WORK REQUIRED: Print all of the data below exactly as it appears, leaving out every image.

PROVIDED DATA:
_____

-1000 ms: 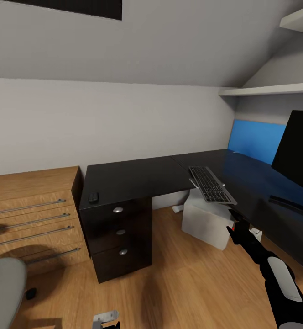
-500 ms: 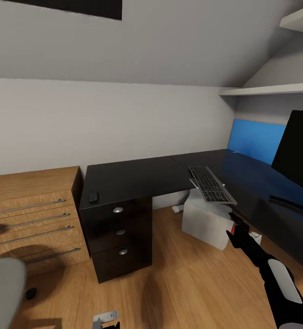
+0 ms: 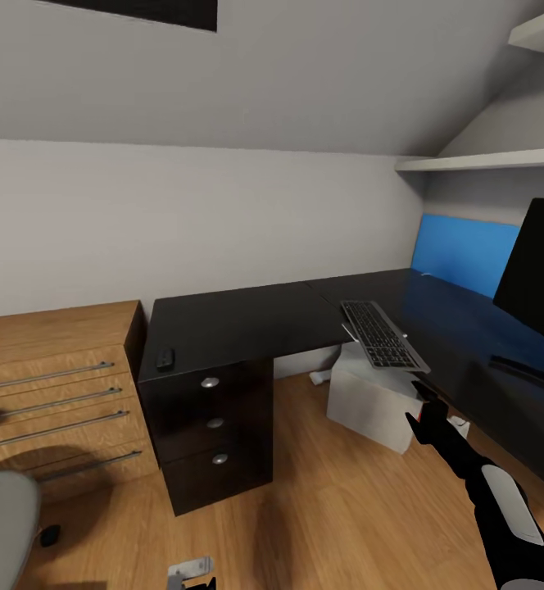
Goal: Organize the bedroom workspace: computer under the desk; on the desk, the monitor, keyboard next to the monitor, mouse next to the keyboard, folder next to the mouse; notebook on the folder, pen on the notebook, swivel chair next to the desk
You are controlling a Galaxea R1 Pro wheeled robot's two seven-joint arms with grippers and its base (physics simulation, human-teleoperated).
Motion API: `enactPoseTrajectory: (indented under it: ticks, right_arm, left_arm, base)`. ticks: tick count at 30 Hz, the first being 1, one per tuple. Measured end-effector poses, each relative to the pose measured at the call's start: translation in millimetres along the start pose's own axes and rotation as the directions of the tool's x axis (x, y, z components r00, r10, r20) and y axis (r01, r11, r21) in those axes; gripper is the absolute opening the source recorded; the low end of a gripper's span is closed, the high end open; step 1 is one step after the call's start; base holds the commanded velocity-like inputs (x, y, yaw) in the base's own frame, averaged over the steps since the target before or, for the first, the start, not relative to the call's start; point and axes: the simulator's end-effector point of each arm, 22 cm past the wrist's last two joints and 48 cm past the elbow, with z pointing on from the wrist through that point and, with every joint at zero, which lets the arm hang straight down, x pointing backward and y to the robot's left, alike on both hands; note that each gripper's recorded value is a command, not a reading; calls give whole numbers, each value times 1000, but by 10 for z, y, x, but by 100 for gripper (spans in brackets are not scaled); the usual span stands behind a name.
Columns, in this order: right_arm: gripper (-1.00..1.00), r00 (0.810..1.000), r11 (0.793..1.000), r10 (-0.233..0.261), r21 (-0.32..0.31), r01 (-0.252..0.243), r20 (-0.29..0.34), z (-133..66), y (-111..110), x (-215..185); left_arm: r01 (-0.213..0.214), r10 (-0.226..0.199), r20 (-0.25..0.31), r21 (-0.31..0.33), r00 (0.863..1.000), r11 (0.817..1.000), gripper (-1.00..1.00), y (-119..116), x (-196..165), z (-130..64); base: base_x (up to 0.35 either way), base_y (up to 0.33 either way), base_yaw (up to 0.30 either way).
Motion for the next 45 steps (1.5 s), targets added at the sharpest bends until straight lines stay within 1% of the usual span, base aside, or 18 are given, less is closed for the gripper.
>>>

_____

TASK RESPONSE:
-1000 ms: 
-500 ms: 
+0 ms: 
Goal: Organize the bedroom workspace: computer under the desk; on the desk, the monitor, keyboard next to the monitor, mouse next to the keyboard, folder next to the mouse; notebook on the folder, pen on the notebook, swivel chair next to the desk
You are controlling a Galaxea R1 Pro wheeled robot's two seven-joint arms with grippers and its base (physics simulation, human-teleoperated).
Motion API: `enactPoseTrajectory: (indented under it: ticks, right_arm, left_arm, base)`. ticks: tick count at 30 Hz, the first being 1, one per tuple. Measured end-effector poses, each relative to the pose measured at the call's start: translation in millimetres along the start pose's own axes and rotation as the directions of the tool's x axis (x, y, z components r00, r10, r20) and y axis (r01, r11, r21) in those axes; gripper is the absolute opening the source recorded; the low end of a gripper's span is closed, the high end open; step 1 is one step after the call's start; base holds the commanded velocity-like inputs (x, y, yaw) in the base's own frame, averaged over the steps since the target before or, for the first, the start, not relative to the call's start; point and axes: the simulator's end-effector point of each arm, 22 cm past the wrist's last two joints and 48 cm past the elbow, with z pointing on from the wrist through that point and, with every joint at zero, which lets the arm hang straight down, x pointing backward and y to the robot's left, alike on both hands; note that each gripper's recorded value is a command, not a reading; calls give whole numbers, each value times 1000, but by 10 for z, y, x, but by 100 for gripper (spans in brackets are not scaled); the usual span stands behind a name.
Columns, in this order: right_arm: gripper (-1.00..1.00), r00 (0.810..1.000), r11 (0.793..1.000), r10 (-0.233..0.261), r21 (-0.32..0.31), r01 (-0.252..0.243), r20 (-0.29..0.34), z (-133..66), y (-111..110), x (-215..185); left_arm: r01 (-0.213..0.214), r10 (-0.226..0.199), r20 (-0.25..0.31), r21 (-0.31..0.33), r00 (0.863..1.000), r11 (0.817..1.000), gripper (-1.00..1.00), y (-119..116), x (-196..165), z (-130..64); base: base_x (up to 0.35 either way), base_y (up to 0.33 either way), base_yaw (up to 0.30 either way).
Motion for the next 45 steps (1.5 s), targets added at the sharpest bends until straight lines stay within 1% of the usual span, base aside, or 18 are given, less is closed for the gripper.
>>>

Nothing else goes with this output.